Papa mengusap wajahnya.
"Terus uang buat tas Citra Mama pake buat apa?"

Mama mengusap bahu Papa.
"Waktu itu Zara minta dibeliin skincare jadi Mama kasih uangnya ke Zara," Mama melirik kesal pada Zara, padahal Mama sudah meminta tas ransel bekas itu untuk adiknya, ketika ia merengek minta dibelikan produk kecantikan terbaru.

Papa dan Citra menatap Zara yang mengibaskan rambutnya dan menunduk berpura-pura gila. Ia melempar tas ransel itu ke dada Citra.
"Ya udah ni ambil barang bekasku! Ambil aja semua!"

Citra menahan gelegak emosi di dadanya. Ia melempar ransel itu ke wajah Zara.
"Ambil aja, biar aku bawa barang-barangku sendiri."

"Eh eh jangan, udah pake aja," Zara memungut tas itu lalu menepuknya dan memberikannya pada Citra yang terlanjur kesal dan mulai menangis.

Citra merapikan buku-buku serta alat tulisnya yang berantakan di lantai.
"Aku bisa pake tas karton atau pakai kresek sekalian!"

Papa menatap lirih pada puterinya yang selalu saja mengalah pada Kakanya yang egois, serta Mama yang lebih mendahulukan segala permintaan sang Kaka dibandingkan dirinya.
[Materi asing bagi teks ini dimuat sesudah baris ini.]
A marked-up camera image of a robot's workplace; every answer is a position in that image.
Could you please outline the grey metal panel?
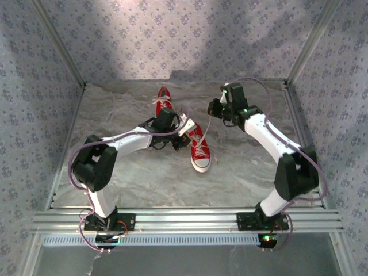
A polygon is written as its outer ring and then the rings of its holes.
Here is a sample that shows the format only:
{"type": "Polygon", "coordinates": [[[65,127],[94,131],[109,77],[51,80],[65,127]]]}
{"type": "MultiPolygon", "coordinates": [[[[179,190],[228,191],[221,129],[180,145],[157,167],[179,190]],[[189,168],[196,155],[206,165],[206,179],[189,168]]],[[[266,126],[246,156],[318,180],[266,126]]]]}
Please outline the grey metal panel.
{"type": "Polygon", "coordinates": [[[329,250],[291,246],[138,246],[99,254],[86,247],[45,247],[32,276],[342,276],[329,250]]]}

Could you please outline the black controller board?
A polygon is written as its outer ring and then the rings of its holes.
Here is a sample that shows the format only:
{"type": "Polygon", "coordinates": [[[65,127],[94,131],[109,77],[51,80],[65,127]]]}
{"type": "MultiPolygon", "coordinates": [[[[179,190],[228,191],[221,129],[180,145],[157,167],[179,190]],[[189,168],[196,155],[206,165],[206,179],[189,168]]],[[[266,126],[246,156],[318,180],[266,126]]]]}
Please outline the black controller board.
{"type": "Polygon", "coordinates": [[[259,234],[258,239],[259,239],[259,245],[258,245],[259,248],[264,249],[264,250],[266,249],[272,250],[277,245],[278,236],[274,233],[259,234]]]}
{"type": "Polygon", "coordinates": [[[95,245],[98,249],[112,250],[119,244],[119,237],[114,235],[100,235],[95,237],[95,245]]]}

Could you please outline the aluminium side rail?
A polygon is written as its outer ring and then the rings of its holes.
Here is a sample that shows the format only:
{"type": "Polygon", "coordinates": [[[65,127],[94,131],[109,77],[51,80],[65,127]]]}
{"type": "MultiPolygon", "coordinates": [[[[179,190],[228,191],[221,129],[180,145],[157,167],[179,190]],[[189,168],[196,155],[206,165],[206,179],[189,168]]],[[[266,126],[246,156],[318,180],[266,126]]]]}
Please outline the aluminium side rail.
{"type": "MultiPolygon", "coordinates": [[[[284,81],[285,85],[285,98],[287,101],[287,104],[289,105],[290,114],[294,123],[295,132],[298,138],[298,141],[300,144],[305,147],[311,147],[315,152],[317,152],[317,149],[315,149],[311,133],[308,129],[306,119],[304,117],[303,111],[301,109],[301,104],[298,99],[298,96],[296,94],[295,87],[292,83],[290,83],[288,80],[284,81]]],[[[323,206],[323,208],[328,209],[328,185],[327,185],[327,179],[325,175],[323,174],[323,171],[321,167],[317,164],[317,173],[319,177],[319,185],[317,187],[319,198],[315,199],[315,202],[323,206]]]]}
{"type": "Polygon", "coordinates": [[[52,180],[52,185],[51,185],[51,188],[50,188],[50,191],[49,191],[49,194],[48,194],[48,198],[47,198],[47,201],[46,201],[46,204],[45,204],[45,207],[44,207],[44,211],[49,211],[52,208],[53,198],[54,198],[54,195],[55,195],[55,193],[58,189],[58,186],[59,186],[59,182],[60,182],[62,171],[63,171],[63,164],[64,164],[64,161],[65,161],[66,156],[67,156],[67,152],[68,152],[68,149],[69,149],[69,144],[70,144],[70,141],[71,141],[73,128],[74,128],[74,125],[75,125],[75,121],[76,121],[76,118],[77,118],[77,115],[78,115],[78,110],[79,110],[79,107],[81,105],[84,92],[86,90],[86,86],[87,86],[87,83],[84,83],[82,88],[81,88],[80,94],[78,96],[78,100],[76,102],[76,105],[73,109],[72,119],[71,119],[71,122],[68,126],[68,132],[67,132],[66,140],[65,140],[64,145],[63,145],[62,155],[61,155],[59,163],[56,167],[56,172],[55,172],[55,175],[54,175],[53,180],[52,180]]]}

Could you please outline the aluminium mounting rail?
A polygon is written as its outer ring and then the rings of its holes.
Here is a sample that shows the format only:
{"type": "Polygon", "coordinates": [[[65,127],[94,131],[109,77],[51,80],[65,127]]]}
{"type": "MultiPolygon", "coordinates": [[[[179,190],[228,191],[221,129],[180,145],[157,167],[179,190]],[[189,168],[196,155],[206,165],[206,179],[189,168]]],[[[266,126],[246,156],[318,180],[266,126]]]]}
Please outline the aluminium mounting rail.
{"type": "MultiPolygon", "coordinates": [[[[253,208],[120,208],[119,213],[135,214],[133,233],[230,233],[237,232],[238,213],[253,208]]],[[[76,233],[83,209],[59,208],[36,212],[31,229],[41,233],[76,233]]],[[[343,232],[335,209],[290,208],[295,233],[343,232]]]]}

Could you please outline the aluminium frame post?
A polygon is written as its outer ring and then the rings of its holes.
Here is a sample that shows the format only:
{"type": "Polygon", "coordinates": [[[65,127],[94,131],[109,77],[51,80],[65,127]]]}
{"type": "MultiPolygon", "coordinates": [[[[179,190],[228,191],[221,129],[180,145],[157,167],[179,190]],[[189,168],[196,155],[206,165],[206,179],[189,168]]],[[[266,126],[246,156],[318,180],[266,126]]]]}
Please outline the aluminium frame post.
{"type": "Polygon", "coordinates": [[[302,73],[310,55],[316,48],[317,43],[327,29],[341,2],[342,0],[325,0],[325,4],[322,7],[321,12],[317,16],[316,21],[312,26],[308,37],[306,38],[306,41],[301,48],[301,51],[298,54],[291,71],[289,72],[289,75],[286,78],[285,85],[287,89],[295,84],[297,78],[302,73]]]}

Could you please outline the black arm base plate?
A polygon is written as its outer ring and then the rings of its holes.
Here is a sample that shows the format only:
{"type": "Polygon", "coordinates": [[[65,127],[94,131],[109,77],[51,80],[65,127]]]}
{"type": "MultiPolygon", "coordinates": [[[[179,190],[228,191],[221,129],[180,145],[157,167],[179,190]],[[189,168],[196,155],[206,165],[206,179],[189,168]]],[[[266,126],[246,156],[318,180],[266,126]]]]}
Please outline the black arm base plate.
{"type": "Polygon", "coordinates": [[[87,216],[83,229],[98,232],[129,232],[135,228],[135,219],[134,213],[115,213],[107,218],[93,214],[87,216]]]}
{"type": "Polygon", "coordinates": [[[260,212],[241,212],[236,214],[237,228],[240,231],[288,230],[286,216],[277,214],[267,217],[260,212]]]}
Sifat kekanak-kanakan Zara ini juga yang membuat Papa tidak bisa menaruh kepercayaan untuk melepasnya ke Belanda seorang diri.

Citra terisak dan berkata lirih.
"Mama enggak adil, apa aku ini anak pungut."

Papa menatap Zara seperti ingin menelannya lalu melangkah lebih dulu kembali ke kamarnya, disusul langkah sang isteri yang kini merasa bersalah.Zara menendang kotak pensil yang hendak dipegang Citra.
"Ups sorry anak pungut!”

Citra mengusap air matanya dan menunjuk pintu.
"Keluar sekarang!"

Zara pergi sambil memeluk ranselnya.
"Maling iyuhhh!"

Begitu pintu kamarnya tertutup, Cit merebahkan dirinya di atas ranjang, membiarkan bantalnya basah oleh titik air di ujung rambut dan air mata yang bergulir. Ponselnya berdering, hanya sebuah andorid jadul, bekas Zara yang sedikit bergaris layarnya. Namun berkat ponsel ini juga, ia bisa memiliki kesempatan bertemu dengan Can di dunia nyata.

"Git, aku-aku enggak punya tas," Cit tak kuasa menahan suaranya yang bergetar.

"Cit, sabar. Nanti aku jemput kamu, aku bawain ranselku ya. Oke, jangan nangis ya."

Yigit menjemput Citra yang menunggu di depan pagar sambil memeluk buku-buku serta alat tulisnya di dalam tas karton swalayan. Yigit menyodorkan ransel hitamnya lalu Cit merapikan semua barangnya tanpa suara. Cit naik ke boncengan motor Yigit, lalu mereka pun tiba di sekolah hingga berpisah di depan kelas.

Cit memutar tubuhnya berhadapan dengan Yigit, mengusap wajahnya yang sedikit sembab lalu membesarkan kedua bola matanya dengan senyum palsu yang susah payah ia pasang.
“Aku masih kelihatan cengeng enggak?”Menatap mata Yigit, Cit justru kembali berkaca-kaca. “Air matanya enggak bisa berhenti.”

Yigit mengusap air mata di pipi Cit lalu mencengkram kedua bahunya.
"Cit kalau kamu nangis terus nanti SMA Garuda kebanjiran gimana? Jangan ngerepotin BASARNAS ya Non."

Citra tergelak lalu mengelap air matanya di lengan kemeja Yigit, hingga Yigit menarik telinganya.
"Eh, eh korok banget Non. Tu ada ingusnya ngejiplak lagi."

Cit mengelap hidungnya.
"Apaan si orang enggak ada ingusnya."

Yigit terkekeh, menepuk pelan kepala Citra lalu memutar bahu Citra, Yigit menyingkirkan rambut Citra yang terurai ke belakang telinga dan berbisik.
"If the worst thing that you can't is holding your tears, you should to know that the hardest thing for me to see you get hurt."